Your task:
For the material below, return exactly the lines starting at the one holding "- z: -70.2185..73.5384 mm" and ending at the one holding "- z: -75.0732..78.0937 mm", counting both as part of the range.

Listed records:
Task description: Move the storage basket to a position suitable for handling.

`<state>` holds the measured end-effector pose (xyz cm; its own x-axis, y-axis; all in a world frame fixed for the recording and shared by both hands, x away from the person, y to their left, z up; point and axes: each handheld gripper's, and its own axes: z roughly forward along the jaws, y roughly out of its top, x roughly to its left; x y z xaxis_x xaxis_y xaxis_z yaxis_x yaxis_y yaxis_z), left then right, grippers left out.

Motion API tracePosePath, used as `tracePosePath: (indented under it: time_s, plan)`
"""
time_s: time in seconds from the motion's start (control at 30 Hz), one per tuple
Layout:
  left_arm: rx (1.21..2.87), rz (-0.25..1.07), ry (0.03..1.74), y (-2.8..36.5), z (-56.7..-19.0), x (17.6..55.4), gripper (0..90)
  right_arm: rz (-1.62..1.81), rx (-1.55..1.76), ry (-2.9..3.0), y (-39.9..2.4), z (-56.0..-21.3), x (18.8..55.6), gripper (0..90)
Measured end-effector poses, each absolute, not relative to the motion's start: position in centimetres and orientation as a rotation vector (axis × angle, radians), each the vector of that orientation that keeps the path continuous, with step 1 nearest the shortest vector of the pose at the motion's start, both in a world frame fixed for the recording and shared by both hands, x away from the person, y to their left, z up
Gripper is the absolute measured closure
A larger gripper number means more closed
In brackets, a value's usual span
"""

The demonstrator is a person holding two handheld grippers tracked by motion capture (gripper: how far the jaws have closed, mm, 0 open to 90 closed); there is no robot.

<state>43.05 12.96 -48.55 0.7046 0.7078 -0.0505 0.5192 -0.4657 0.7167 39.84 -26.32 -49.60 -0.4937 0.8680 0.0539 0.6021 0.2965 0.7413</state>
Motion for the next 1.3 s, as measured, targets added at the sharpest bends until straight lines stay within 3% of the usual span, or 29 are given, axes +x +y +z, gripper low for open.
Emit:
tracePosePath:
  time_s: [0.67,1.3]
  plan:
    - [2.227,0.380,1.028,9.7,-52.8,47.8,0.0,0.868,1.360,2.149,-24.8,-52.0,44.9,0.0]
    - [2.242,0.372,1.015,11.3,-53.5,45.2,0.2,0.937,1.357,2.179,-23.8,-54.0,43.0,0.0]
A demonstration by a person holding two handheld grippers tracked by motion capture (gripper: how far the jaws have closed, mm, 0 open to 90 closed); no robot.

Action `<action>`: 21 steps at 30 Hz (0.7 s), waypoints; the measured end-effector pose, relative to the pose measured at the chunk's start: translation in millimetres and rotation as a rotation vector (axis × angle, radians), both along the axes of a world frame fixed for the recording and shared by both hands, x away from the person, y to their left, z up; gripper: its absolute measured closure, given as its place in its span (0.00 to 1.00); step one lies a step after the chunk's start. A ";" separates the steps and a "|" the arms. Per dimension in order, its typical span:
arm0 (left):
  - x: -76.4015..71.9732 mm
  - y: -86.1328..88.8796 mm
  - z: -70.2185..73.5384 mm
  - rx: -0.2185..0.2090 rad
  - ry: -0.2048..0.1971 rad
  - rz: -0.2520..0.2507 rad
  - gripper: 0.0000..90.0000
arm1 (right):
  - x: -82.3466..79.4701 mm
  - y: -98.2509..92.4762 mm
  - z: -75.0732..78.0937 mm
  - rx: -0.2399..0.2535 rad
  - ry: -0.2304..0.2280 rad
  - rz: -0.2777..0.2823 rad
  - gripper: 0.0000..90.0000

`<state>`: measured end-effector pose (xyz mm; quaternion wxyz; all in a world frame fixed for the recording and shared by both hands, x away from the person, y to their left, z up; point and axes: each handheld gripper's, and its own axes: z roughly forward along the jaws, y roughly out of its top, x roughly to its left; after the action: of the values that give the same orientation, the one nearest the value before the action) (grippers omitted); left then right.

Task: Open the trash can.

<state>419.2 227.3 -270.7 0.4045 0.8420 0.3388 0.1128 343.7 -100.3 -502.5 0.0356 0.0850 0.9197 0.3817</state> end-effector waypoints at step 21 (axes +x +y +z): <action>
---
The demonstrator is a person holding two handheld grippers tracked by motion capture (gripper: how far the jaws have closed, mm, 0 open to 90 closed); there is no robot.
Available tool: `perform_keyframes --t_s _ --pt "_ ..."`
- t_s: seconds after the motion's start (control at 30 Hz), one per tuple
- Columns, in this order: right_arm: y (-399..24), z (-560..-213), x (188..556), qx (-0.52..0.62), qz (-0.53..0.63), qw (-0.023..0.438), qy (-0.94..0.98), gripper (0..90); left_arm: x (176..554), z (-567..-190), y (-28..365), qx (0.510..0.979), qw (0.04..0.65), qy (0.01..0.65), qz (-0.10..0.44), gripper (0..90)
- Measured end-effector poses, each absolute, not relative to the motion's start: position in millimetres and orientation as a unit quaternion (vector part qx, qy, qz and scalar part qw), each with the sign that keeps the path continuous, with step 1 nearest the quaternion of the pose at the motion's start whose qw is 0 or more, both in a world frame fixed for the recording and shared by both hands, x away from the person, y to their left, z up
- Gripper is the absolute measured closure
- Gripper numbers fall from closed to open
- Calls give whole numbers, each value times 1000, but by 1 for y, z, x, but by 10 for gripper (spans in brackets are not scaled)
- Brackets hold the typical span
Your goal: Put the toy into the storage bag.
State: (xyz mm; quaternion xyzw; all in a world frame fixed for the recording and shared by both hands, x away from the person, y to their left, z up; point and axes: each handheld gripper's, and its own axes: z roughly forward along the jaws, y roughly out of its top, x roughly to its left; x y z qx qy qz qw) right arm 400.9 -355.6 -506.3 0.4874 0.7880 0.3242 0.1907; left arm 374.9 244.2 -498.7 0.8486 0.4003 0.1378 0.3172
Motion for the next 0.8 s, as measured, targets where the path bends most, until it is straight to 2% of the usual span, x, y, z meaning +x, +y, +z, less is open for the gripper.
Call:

Output:
  - z: -70.2185..73.5384 mm
  - rx: -0.2185..0.2090 rad
  - ry: -0.2048..0.1971 rad
  - rz: -0.2520..0.2507 rad
  - gripper: 0.0000..90.0000
arm1 (right):
  - x: -82.3466..79.4701 mm
  - y: -98.2509..92.4762 mm
  - z: -75.0732..78.0937 mm

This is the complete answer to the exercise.